§ TASK PROMPT
Line by line, copy the entries exactly, excluding the pictures.

§ MATERIAL SUPPLIED

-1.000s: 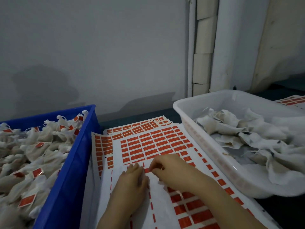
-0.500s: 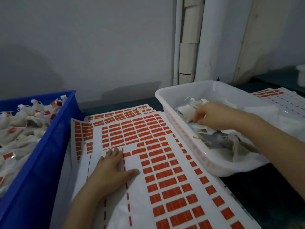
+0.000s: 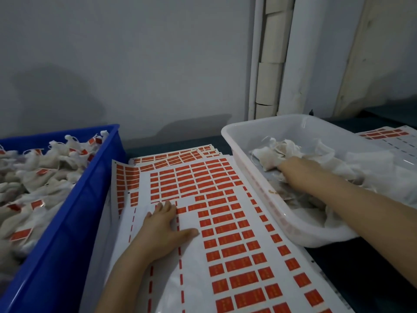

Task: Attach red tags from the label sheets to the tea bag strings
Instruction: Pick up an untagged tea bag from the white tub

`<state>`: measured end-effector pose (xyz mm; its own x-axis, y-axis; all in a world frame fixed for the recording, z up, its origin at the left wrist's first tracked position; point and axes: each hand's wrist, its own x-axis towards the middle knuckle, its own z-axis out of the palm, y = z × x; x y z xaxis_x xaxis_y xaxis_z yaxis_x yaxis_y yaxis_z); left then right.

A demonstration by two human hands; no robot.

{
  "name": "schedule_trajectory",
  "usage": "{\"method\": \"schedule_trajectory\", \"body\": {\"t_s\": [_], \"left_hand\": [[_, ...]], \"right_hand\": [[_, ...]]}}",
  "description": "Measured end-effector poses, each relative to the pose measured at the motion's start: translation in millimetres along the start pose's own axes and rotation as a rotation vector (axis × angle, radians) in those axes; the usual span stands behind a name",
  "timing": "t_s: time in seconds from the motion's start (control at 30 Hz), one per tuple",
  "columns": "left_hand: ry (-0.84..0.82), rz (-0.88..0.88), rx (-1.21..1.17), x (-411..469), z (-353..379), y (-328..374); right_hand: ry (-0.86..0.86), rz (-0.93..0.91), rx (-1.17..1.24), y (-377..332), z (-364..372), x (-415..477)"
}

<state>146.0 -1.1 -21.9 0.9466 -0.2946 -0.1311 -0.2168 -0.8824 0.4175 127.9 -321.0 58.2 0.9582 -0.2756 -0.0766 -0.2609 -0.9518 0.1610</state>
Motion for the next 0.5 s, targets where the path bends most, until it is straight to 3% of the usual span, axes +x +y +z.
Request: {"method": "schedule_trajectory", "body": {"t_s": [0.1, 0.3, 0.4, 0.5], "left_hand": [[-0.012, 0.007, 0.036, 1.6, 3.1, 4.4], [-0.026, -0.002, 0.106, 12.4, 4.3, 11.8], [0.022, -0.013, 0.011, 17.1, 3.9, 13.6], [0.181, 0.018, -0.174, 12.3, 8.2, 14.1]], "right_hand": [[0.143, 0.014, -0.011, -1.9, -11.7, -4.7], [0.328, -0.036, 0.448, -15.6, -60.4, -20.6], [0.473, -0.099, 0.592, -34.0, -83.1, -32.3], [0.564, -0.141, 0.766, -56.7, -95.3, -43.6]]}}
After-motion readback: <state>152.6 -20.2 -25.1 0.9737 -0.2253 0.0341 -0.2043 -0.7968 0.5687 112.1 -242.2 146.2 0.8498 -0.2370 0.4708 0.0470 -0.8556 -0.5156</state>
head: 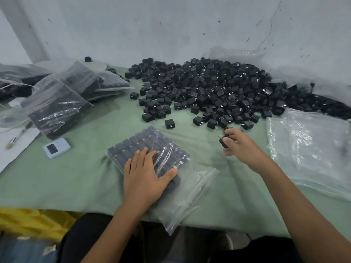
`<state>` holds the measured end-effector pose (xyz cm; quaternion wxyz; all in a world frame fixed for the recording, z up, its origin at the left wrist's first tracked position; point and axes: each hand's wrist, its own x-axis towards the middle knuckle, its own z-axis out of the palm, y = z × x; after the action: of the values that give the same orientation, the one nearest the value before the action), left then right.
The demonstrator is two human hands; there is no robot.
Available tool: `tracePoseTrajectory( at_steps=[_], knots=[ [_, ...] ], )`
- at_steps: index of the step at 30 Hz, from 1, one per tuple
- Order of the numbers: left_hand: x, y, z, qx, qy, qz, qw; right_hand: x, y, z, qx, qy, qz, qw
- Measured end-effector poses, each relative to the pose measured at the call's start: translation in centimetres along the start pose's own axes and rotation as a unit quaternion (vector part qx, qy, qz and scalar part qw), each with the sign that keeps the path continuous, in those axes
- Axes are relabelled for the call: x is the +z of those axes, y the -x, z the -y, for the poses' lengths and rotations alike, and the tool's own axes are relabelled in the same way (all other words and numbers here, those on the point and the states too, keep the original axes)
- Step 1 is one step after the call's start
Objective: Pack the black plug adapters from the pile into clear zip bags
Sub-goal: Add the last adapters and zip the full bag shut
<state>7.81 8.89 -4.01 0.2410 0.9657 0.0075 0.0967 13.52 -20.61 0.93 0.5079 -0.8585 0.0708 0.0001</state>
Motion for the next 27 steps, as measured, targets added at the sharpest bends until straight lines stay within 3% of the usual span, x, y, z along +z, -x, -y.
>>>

§ ANSWER BOX
-1.000s: 
-0.500s: 
+0.000s: 

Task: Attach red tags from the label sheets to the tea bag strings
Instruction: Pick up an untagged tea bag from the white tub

`<state>`: measured end-effector pose (xyz mm; its own x-axis, y-axis; all in a world frame fixed for the recording, z up, its origin at the left wrist's first tracked position; point and axes: each hand's wrist, its own x-axis towards the middle knuckle, its own z-axis out of the palm, y = z × x; x y z xaxis_x xaxis_y xaxis_z yaxis_x yaxis_y yaxis_z); left then right.

A demonstration by two human hands; no robot.

{
  "name": "schedule_trajectory",
  "usage": "{\"method\": \"schedule_trajectory\", \"body\": {\"t_s\": [_], \"left_hand\": [[_, ...]], \"right_hand\": [[_, ...]]}}",
  "description": "Measured end-effector poses, each relative to the pose measured at the motion's start: translation in millimetres along the start pose's own axes and rotation as a rotation vector (axis × angle, radians) in those axes; the usual span stands behind a name",
  "timing": "t_s: time in seconds from the motion's start (control at 30 Hz), one per tuple",
  "columns": "left_hand: ry (-0.84..0.82), rz (-0.88..0.88), rx (-1.21..1.17), x (-411..469), z (-353..379), y (-328..374); right_hand: ry (-0.86..0.86), rz (-0.93..0.91), rx (-1.17..1.24), y (-377..332), z (-364..372), x (-415..477)"
}

<state>146.0 -1.1 -21.9 0.9466 -0.2946 -0.1311 -0.2168 -0.8824 0.4175 127.9 -321.0 58.2 0.9582 -0.2756 -0.0766 -0.2609 -0.9518 0.1610</state>
Motion for the next 0.5 s, targets where the path bends most, until it is straight to 3% of the usual span, axes +x +y +z.
Request: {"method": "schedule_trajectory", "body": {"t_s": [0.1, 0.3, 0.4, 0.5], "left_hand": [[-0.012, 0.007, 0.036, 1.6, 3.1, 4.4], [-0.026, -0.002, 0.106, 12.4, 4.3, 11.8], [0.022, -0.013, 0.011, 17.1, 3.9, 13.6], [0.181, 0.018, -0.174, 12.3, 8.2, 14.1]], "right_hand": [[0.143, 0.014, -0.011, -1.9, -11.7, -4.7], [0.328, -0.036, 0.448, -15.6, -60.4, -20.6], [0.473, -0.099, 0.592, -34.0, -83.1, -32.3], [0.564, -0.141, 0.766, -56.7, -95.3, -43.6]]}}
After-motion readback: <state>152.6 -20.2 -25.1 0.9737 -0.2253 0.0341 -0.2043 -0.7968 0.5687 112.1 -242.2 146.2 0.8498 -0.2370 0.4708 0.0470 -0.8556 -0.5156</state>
head: 
`<state>` holds the measured end-effector pose (xyz cm; quaternion wxyz; all in a world frame fixed for the recording, z up, its origin at the left wrist's first tracked position; point and axes: each hand's wrist, its own x-axis towards the middle knuckle, its own z-axis out of the palm, y = z × x; after the action: of the values that give the same orientation, the one nearest the value before the action), left then right.
The demonstrator is two human hands; there is no robot.
Available tool: `tracePoseTrajectory( at_steps=[_], knots=[ [_, ...] ], )`
- at_steps: index of the step at 30 Hz, from 1, one per tuple
- Order of the numbers: left_hand: x, y, z, qx, qy, qz, qw; right_hand: x, y, z, qx, qy, qz, qw
- Measured end-effector poses, each relative to the pose measured at the call's start: translation in centimetres along the start pose's own axes and rotation as a unit quaternion (vector part qx, qy, qz and scalar part qw), each with the sign that keeps the path continuous, in those axes
- Axes are relabelled for the call: x is the +z of those axes, y the -x, z the -y, for the poses' lengths and rotations alike, and the tool's own axes are relabelled in the same way (all other words and numbers here, those on the point and the states too, keep the original axes)
- Step 1 is one step after the call's start
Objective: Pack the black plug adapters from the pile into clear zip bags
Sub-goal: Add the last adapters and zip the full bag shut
<state>7.81 8.89 -4.01 0.2410 0.9657 0.0075 0.0967 13.52 -20.61 0.93 0.5079 -0.8585 0.0708 0.0001</state>
Motion for the next 27 steps, as measured, targets added at the sharpest bends until straight lines stay within 3% of the usual span, x, y, z along +z, -x, -y.
>>>

This output is now finished.